§ Your instructions
Among the lines listed below, count those that include the string "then", and state only the count.

----

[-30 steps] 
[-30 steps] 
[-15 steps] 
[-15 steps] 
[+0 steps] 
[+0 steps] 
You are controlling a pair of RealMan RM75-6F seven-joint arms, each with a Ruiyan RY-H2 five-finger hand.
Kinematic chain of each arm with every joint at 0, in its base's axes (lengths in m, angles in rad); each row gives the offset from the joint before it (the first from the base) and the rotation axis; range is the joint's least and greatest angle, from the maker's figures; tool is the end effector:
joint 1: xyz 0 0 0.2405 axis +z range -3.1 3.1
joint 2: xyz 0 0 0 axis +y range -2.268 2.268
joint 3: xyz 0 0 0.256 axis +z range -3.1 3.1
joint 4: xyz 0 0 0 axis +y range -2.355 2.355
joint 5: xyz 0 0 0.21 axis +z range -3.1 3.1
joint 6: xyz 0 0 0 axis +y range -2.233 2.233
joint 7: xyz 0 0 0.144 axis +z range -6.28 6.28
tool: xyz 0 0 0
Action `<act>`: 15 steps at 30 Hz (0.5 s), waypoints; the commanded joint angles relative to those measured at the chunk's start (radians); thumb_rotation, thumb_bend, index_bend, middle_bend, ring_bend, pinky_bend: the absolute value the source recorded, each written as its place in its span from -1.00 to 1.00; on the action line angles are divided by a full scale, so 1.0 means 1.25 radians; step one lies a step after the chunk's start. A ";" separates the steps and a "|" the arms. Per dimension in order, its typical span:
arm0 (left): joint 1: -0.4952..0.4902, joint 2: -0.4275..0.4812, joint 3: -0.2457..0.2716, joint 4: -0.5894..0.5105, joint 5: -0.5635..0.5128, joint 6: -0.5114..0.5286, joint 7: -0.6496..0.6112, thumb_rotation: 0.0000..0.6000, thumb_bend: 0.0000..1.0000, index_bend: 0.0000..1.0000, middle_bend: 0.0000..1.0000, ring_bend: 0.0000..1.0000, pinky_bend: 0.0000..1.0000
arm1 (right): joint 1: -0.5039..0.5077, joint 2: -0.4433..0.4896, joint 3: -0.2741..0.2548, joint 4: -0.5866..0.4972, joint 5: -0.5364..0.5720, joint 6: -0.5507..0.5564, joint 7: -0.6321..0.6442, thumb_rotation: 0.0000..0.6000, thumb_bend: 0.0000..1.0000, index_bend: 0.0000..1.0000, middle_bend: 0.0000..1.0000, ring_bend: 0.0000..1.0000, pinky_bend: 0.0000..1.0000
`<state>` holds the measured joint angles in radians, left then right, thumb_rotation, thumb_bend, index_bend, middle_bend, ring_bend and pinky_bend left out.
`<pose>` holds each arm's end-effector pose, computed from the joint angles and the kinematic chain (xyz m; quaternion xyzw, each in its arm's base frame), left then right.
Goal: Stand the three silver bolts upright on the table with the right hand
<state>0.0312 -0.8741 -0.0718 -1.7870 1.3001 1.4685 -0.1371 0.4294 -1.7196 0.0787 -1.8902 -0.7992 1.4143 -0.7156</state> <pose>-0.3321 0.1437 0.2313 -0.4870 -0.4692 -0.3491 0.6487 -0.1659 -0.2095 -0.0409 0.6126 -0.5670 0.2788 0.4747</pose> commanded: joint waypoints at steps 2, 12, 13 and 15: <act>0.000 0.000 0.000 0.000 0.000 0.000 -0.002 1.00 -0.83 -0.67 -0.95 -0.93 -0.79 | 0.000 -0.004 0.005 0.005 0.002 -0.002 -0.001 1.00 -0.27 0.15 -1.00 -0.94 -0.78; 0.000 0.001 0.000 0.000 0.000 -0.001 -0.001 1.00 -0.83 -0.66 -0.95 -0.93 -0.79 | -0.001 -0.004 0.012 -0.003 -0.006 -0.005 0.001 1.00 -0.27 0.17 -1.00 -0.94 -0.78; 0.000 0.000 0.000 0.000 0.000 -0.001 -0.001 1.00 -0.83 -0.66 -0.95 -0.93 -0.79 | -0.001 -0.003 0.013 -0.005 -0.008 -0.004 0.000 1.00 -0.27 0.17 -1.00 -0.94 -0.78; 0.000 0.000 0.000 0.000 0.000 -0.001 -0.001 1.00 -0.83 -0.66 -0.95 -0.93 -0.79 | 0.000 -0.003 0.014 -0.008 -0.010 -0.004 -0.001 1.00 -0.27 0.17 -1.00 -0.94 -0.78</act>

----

§ Expected answer
2